__Your task__
Within the material below, transcribe exactly the lines from the one holding "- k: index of" through the one holding "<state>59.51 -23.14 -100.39", keeping both ends and skipping the rest.

____

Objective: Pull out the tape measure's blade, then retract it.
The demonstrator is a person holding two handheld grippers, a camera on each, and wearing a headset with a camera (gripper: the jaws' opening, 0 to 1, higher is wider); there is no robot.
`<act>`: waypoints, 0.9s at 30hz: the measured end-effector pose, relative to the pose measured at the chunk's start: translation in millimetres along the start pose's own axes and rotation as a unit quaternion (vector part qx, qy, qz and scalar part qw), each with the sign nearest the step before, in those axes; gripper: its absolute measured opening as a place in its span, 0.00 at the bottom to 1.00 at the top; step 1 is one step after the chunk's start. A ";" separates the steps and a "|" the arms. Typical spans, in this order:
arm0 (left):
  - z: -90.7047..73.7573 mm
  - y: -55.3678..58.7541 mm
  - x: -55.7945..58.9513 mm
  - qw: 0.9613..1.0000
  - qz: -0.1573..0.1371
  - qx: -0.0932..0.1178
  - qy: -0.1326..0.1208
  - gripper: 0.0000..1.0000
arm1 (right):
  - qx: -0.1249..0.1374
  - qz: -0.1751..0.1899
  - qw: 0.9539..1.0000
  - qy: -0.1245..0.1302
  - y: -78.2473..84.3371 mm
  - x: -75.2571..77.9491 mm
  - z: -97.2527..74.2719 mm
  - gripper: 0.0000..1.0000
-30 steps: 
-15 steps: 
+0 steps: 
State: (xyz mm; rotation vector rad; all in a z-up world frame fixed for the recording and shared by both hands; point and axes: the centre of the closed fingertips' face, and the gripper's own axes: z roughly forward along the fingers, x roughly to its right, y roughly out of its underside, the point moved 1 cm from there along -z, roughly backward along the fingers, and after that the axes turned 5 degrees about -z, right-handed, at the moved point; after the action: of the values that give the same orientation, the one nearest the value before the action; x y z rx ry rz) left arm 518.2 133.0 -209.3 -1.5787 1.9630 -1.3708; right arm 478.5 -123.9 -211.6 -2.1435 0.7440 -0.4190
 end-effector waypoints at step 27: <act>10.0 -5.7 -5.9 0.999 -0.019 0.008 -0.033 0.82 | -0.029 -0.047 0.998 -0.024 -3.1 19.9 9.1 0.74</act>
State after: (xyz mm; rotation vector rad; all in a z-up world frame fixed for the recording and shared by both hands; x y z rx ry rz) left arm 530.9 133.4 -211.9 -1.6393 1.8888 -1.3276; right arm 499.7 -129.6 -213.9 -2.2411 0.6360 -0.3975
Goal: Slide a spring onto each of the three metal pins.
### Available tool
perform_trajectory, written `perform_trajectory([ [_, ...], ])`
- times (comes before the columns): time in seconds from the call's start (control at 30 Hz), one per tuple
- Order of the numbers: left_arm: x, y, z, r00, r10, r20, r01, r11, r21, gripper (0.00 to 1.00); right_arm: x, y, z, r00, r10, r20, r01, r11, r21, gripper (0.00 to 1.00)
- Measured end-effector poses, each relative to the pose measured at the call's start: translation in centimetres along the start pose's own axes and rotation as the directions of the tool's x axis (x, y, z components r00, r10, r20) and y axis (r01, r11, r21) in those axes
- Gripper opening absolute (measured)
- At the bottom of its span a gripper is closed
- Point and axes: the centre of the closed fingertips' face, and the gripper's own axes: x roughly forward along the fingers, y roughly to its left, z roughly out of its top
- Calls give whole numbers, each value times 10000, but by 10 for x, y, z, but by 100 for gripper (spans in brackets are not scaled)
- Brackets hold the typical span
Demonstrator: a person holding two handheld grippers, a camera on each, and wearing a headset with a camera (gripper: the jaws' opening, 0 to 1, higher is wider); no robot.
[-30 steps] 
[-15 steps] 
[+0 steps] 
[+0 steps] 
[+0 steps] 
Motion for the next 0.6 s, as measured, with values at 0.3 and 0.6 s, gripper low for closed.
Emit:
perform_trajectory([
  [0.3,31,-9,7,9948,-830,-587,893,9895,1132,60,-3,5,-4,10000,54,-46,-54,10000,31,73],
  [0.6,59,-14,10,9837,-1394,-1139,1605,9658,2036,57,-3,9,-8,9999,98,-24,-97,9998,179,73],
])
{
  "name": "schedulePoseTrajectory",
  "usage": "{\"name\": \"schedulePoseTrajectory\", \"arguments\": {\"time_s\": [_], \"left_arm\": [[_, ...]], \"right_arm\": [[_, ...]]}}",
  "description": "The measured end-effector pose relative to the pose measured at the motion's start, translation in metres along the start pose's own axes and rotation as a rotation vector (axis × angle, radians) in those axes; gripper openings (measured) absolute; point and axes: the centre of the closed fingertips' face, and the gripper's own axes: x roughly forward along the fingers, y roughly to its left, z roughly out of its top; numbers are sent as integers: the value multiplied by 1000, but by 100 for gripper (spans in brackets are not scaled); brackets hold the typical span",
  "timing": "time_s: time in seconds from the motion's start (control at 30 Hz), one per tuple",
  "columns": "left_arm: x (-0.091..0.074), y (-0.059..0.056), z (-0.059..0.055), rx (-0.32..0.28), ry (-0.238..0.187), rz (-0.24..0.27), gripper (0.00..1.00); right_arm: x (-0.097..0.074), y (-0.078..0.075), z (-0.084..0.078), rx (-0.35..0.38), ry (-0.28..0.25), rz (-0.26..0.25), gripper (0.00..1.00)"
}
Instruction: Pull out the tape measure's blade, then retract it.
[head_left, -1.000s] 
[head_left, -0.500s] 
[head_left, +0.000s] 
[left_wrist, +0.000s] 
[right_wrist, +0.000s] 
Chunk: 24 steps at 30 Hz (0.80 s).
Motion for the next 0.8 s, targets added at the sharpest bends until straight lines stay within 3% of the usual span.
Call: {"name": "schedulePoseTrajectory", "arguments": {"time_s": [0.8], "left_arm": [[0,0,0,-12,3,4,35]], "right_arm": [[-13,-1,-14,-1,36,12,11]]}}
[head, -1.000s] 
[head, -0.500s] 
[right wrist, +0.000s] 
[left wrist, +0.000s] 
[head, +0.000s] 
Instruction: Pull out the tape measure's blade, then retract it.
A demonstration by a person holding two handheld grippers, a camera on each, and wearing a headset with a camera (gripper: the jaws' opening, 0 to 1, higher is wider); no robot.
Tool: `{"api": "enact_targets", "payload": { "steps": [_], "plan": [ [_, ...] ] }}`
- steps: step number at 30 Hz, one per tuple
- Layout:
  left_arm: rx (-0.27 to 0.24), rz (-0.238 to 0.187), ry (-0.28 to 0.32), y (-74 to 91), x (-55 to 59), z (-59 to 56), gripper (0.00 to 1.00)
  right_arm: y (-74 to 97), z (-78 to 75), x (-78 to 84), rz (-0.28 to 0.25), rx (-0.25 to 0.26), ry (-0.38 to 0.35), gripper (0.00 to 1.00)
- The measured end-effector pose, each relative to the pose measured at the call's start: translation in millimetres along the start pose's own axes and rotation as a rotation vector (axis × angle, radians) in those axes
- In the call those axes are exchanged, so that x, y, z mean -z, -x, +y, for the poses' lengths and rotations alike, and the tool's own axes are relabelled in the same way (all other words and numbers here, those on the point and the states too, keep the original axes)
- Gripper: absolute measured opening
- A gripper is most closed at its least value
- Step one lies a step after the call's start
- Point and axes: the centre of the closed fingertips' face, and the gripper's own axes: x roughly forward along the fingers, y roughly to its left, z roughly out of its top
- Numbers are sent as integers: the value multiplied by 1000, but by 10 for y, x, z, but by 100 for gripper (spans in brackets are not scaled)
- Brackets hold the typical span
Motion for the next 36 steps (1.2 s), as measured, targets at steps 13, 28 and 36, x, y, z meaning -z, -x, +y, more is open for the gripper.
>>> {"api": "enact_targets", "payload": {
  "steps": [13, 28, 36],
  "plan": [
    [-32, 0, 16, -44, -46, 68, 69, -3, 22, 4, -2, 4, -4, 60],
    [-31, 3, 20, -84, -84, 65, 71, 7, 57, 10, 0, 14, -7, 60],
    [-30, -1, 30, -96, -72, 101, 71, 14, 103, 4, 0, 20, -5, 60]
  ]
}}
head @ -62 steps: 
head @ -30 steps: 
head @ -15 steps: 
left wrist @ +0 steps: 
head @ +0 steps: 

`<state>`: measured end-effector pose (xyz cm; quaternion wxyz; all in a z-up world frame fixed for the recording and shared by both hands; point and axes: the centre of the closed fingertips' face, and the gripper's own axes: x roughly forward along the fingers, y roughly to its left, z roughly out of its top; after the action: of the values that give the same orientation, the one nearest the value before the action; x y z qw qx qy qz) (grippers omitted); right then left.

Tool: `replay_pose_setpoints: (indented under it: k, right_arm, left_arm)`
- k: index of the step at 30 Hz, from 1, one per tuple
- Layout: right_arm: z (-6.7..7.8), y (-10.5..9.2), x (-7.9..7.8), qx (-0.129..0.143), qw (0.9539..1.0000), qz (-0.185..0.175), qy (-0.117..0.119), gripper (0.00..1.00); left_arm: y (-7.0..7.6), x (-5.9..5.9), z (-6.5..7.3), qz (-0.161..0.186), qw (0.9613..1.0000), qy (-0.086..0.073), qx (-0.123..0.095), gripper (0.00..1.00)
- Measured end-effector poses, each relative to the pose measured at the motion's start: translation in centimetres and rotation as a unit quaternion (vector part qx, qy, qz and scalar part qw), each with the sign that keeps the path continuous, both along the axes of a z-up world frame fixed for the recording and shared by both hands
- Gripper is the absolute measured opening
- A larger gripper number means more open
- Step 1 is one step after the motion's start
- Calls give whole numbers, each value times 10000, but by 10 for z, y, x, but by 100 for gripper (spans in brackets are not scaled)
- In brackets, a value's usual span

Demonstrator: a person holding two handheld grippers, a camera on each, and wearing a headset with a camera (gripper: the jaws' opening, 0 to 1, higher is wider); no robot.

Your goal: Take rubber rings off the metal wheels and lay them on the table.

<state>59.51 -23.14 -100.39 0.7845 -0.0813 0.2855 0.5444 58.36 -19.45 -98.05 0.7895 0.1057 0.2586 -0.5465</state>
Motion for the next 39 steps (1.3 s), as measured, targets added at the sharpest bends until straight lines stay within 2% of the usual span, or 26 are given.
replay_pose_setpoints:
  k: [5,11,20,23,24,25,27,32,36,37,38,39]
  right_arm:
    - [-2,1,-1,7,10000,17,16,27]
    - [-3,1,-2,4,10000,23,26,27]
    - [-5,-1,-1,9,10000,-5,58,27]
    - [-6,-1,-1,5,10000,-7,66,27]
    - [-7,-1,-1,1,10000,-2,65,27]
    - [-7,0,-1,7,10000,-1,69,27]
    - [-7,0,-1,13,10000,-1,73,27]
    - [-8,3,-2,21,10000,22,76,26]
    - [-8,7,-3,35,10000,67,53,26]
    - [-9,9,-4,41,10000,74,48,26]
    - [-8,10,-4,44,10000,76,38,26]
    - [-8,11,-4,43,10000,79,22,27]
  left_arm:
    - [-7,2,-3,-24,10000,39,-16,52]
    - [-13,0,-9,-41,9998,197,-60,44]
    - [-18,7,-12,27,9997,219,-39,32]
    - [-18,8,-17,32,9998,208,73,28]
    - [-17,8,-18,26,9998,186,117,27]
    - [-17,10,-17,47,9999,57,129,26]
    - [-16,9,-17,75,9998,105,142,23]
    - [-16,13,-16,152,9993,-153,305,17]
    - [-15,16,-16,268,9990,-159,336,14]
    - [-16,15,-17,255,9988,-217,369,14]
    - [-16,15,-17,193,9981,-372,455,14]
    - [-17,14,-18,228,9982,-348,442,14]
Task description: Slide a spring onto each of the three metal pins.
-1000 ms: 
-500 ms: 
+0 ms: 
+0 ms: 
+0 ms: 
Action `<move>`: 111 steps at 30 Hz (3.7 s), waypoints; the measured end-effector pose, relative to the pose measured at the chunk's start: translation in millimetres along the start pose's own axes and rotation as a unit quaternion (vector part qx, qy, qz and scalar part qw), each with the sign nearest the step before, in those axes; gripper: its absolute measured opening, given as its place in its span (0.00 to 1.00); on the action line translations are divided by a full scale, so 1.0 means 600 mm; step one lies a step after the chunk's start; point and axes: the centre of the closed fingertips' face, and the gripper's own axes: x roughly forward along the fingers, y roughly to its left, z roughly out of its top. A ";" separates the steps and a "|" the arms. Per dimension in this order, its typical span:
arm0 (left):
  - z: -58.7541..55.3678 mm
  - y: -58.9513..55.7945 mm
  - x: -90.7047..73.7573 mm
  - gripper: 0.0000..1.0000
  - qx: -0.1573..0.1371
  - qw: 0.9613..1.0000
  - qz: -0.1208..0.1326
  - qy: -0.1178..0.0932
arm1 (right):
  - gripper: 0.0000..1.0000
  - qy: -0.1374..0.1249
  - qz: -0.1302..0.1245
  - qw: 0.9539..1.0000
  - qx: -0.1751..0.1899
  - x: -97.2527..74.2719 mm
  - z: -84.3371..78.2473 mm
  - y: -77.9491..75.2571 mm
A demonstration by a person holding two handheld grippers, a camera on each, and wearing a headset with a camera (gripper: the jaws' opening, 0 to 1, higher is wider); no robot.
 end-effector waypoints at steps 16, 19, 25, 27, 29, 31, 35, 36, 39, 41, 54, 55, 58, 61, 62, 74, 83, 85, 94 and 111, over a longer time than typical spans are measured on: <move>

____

__Completed task__
- k: index of the step at 30 Hz, from 1, one per tuple
- Layout: right_arm: z (-6.7..7.8), y (-10.5..9.2), x (-7.9..7.8), qx (-0.129..0.143), qw (0.9539..1.0000), qz (-0.185..0.175), qy (-0.117..0.119), gripper (0.00..1.00); left_arm: y (-7.0..7.6), x (-5.9..5.9), z (-6.5..7.3), qz (-0.161..0.186), qw (0.9613..1.0000), qy (-0.086..0.073), qx (-0.123..0.095), gripper (0.00..1.00)
- Measured end-effector poses, each relative to the pose measured at the motion's start: translation in centimetres and rotation as a unit quaternion (vector part qx, qy, qz and scalar part qw), each with the sign that keeps the path continuous, both along the axes of a z-up world frame fixed for the recording and shared by both hands
- Gripper is the absolute measured opening
- A larger gripper number means more open
- Step 1 is one step after the motion's start
- Calls give whole numbers, each value times 10000, but by 10 for z, y, x, but by 100 for gripper (spans in brackets are not scaled)
- In brackets, a value's usual span

Demonstrator: a person holding two handheld grippers, a camera on each, and wearing a headset with a camera (gripper: the jaws' opening, 0 to 1, higher is wider); no robot.

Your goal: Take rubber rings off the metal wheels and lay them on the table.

<state>59.51 -23.14 -100.39 0.7845 -0.0813 0.2855 0.5444 58.36 -19.45 -98.05 0.7895 0.1057 0.2586 -0.5465</state>

This exercise requires nothing more.